Gruba hatte inzwischen aus Glut und trockenem Gras eine Flamme entfacht, sie mit einem fetten Knochen zu einem kleinen Feuer entzündet und schlüpfte hinaus, um weiteres Brennmaterial von dem arg geschrumpften Haufen herbeizuschaffen, der neben dem Gougatan innerhalb der Höhle lag. Mit 36 Jahren war sie die älteste Frau der Sippe und damit „Hüterin des Feuers“ – eine verantwortungsvolle Aufgabe, von der das Überleben der kleinen Gruppe abhing. Denn ohne Glut vermochten sie auch dem fettesten Knochen und dem trockenstem Grashalm keine Flammen zu entlocken. Gruba packte ein paar Schulterblätter, einen Oberschenkelknochen vom Mammut und eine Speckschwarte. Als sie wieder im Gougatan vor der Feuermulde saß und aus dem kleinen Flämmchen ein wärmendes Feuer erwuchs, kam langsam Leben in die Behausung. Die erwachsenen Jäger Umu, Nagok und Ebo streiften ihre Schuhe über. Umu schlüpfte durch den Eingang, um draußen seine Notdurft zu verrichten. Runa, Jingho und Tamog tobten unter den Decken herum, während Seeta auf der Kante der Bettstatt saß und ihre eineinhalbjährige Tochter Gat säugte. Jingha hingegen lag noch unter den Fellen, sie hatte unter der kargen Ernährung besonders zu leiden, denn ihr zweiter Sohn war erst elf Monate alt und sie trug schon wieder neues Leben in sich. Ihre Milch war knapp und drohte zu versiegen. Plötzlich sprang sie auf, lüftete ihren Mantel und hielt das Kind, das sie direkt am Körper getragen hatte, unterhalb des Mantels etwas von sich ab. Instinktiv hatte sie gespürt, dass der Kleine Wasser lassen musste. Nachdem der Strahl versiegt war, kehrte sie nochmals unter die Felle der Bettstatt zurück. Das riesige Gemeinschaftslager erstreckte sich über die ganze Länge des Gougatan und war tiefer als ein Mensch lang war. Es schmiegte sich bogenförmig an die hintere Höhlenwand und bestand aus einer dicken Lage kleiner Äste und getrocknetem Gras, bedeckt von zwei Schichten aus Rentierfell. Als Decke dienten mehrere Lagen verschiedener Felle.

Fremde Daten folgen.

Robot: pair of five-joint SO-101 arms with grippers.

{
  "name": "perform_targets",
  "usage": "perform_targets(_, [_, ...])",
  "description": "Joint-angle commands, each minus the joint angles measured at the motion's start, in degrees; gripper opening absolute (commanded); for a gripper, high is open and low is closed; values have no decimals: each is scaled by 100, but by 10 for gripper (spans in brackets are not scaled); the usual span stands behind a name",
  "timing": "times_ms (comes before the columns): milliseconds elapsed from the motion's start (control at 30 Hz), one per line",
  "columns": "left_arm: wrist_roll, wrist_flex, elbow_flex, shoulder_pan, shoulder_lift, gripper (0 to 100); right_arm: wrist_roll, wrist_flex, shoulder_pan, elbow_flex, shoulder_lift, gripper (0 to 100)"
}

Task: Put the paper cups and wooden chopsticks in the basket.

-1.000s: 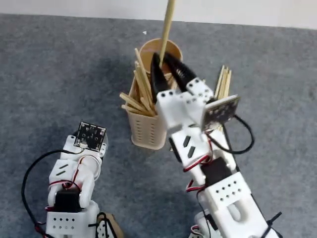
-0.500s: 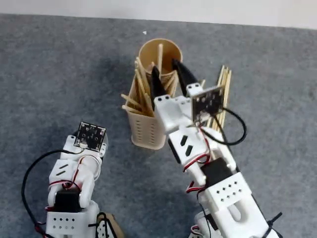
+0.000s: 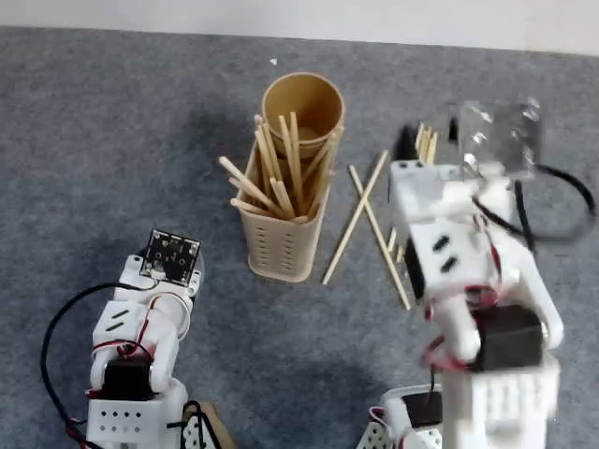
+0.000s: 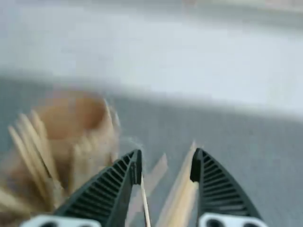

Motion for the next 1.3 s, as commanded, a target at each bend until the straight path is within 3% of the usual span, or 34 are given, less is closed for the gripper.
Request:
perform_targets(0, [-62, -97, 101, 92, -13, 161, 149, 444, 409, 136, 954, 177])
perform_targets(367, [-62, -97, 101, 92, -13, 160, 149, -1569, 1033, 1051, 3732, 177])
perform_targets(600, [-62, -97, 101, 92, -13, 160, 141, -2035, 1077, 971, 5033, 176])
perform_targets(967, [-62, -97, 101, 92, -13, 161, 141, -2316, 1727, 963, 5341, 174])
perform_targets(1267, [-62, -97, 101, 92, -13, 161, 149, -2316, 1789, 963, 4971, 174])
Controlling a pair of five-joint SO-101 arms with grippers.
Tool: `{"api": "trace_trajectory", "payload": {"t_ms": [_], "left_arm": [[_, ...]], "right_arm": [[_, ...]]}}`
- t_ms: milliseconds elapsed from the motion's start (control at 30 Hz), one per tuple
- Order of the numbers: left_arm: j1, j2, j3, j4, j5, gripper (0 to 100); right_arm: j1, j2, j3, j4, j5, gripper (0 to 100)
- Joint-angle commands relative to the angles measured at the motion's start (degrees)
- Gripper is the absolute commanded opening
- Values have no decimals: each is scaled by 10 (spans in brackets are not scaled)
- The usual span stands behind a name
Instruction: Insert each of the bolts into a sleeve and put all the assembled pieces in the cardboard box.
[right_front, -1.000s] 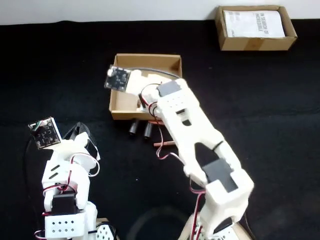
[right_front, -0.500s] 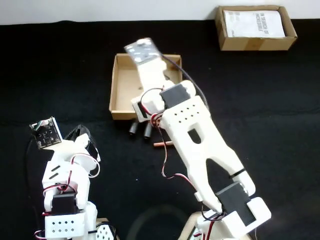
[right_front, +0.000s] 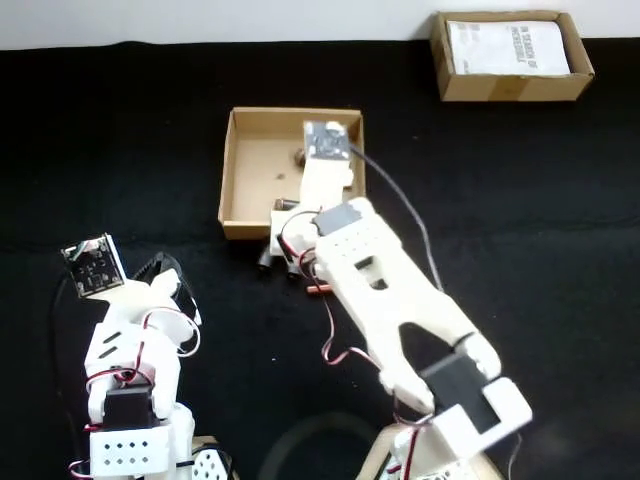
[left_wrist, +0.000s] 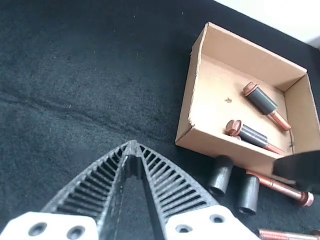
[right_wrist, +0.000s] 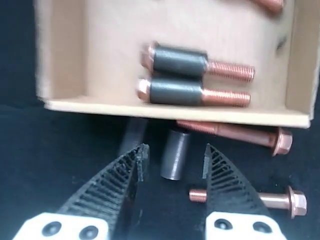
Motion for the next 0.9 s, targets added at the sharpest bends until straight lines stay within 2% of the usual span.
{"api": "trace_trajectory", "payload": {"t_ms": [0,333,533,667,867], "left_arm": [[-3,-3,10,2,0,13],[-3,-3,10,2,0,13],[-2,-3,10,2,0,13],[0,-3,10,1,0,13],[16,-3,10,1,0,13]], "right_arm": [[-5,30,-23,-7,-6,156],[-7,119,-109,-4,-7,156],[-35,153,-123,-2,-10,156],[-45,156,-126,26,-56,156],[-57,159,-122,40,-63,156]]}}
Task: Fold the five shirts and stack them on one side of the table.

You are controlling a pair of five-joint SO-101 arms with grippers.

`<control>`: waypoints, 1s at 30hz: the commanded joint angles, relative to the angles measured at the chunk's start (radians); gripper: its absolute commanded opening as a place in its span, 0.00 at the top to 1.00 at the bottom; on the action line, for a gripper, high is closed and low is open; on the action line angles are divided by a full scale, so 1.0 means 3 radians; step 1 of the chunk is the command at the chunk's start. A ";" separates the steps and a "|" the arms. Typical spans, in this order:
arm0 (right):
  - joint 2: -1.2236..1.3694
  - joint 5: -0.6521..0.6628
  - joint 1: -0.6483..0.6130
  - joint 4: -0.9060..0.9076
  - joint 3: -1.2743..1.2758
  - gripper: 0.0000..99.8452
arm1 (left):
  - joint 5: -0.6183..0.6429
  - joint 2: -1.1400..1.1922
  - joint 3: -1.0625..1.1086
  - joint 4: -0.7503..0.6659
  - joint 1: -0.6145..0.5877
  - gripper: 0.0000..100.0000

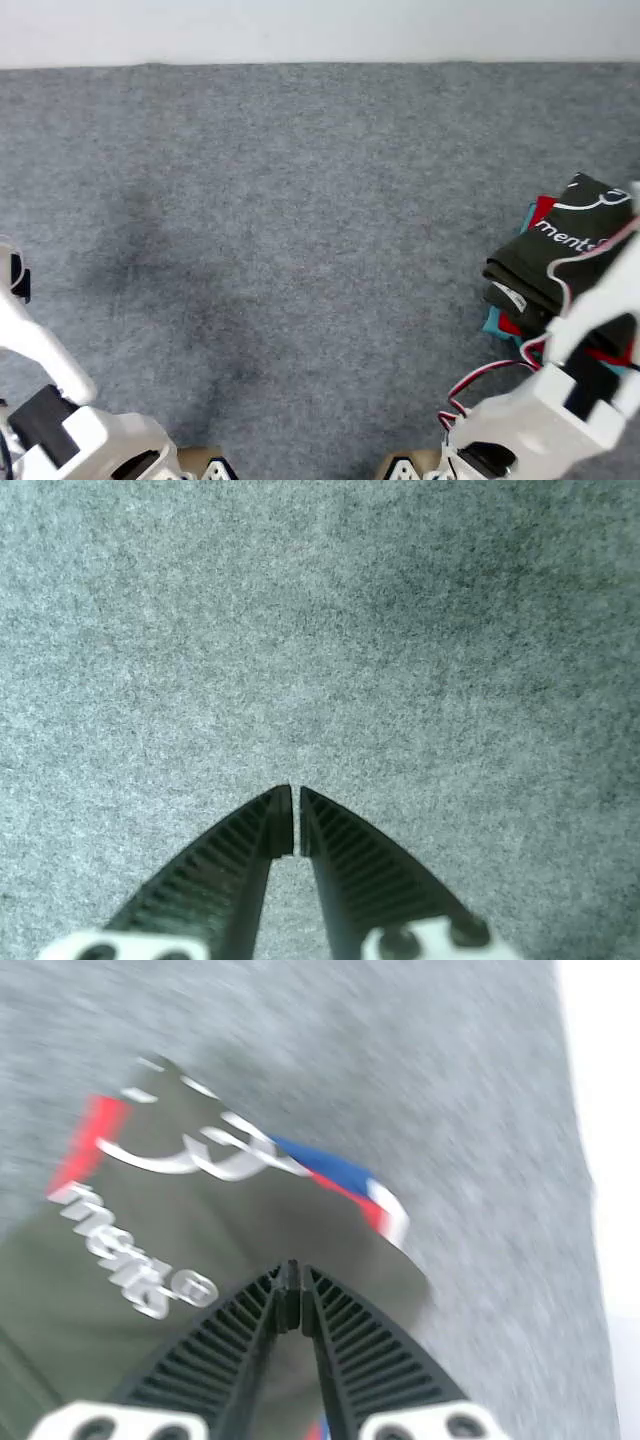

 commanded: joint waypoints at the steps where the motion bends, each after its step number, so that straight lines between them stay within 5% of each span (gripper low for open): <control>1: 0.0079 0.0000 -0.0233 -0.0315 0.0102 0.99 | -0.0031 -0.0169 -0.0023 0.0041 0.0015 0.98; 12: 0.1000 0.0000 -0.0662 -0.1230 0.0215 0.99 | -0.0031 -0.0169 -0.0018 0.0041 0.0015 0.98; 25: 0.0263 -0.0235 -0.0340 -0.0345 0.0179 0.99 | -0.0031 -0.0174 -0.0018 0.0041 0.0015 0.98; 30: 0.0785 -0.0235 -0.0217 -0.0908 0.0297 0.99 | -0.0031 -0.0174 -0.0018 0.0041 0.0020 0.98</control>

Inzwischen war es so hell geworden, dass auch durch die Rauchöffnung ein wenig Licht in das Gougatan fiel. Zeit für die Lagebesprechung der Jäger. Wie auf ein geheimes Zeichen, aber ohne ein Wort zu wechseln, hockten sich die fünf erwachsenen Männer um das Feuer. Das Jagen von Großwild und das Herbeischaffen von Nahrung über größere Entfernungen war Männersache. Zwei Jugendliche standen abseits und schauten interessiert zu den Erwachsenen. Es war dem Gesicht Ekis anzusehen, dass er am liebsten mit hinaus gehen würde, so sehr brannte er vor Tatendrang. Doch der 15-jährige Sohn von Gruba und Olo hatte noch nicht die Jägerweihe empfangen, obwohl er fast schon erwachsen war. Davon war sein Freund Dani noch weiter entfernt, der zwei Wanderkreise weniger durchlebt hatte, aber ständig mit Eki zusammen hockte.

„Wir haben zwei Lager“, begann Drag.

„Zwei Lager“, wiederholte Nagok.

„Zwei Lager, rak!“, betonte Umu.

„Zwei Lager voll mit Fleisch von Rentier“, meldete sich Ebo. Und auch Olo bezeugte, dass er Bescheid wusste: „Olo wissen, wo Lager sein“.

Nun bekräftigten die anderen, dass sie ebenfalls wussten, wo sich die Lager mit den Vorräten befanden. Es handelte sich um zwei Stellen in der Nähe der Rentierenge, die sich etwa einen halben Tagesmarsch östlich der Höhle befand. Dort hatte die Gruppe im vergangenen Herbst Rentiere gejagt und wie üblich jenen Teil der Beute unter Steinen verdeckt zurückgelassen, den sie nicht mit in die Höhle zu schleppen vermochte. Als eiserne Reserve für Notzeiten.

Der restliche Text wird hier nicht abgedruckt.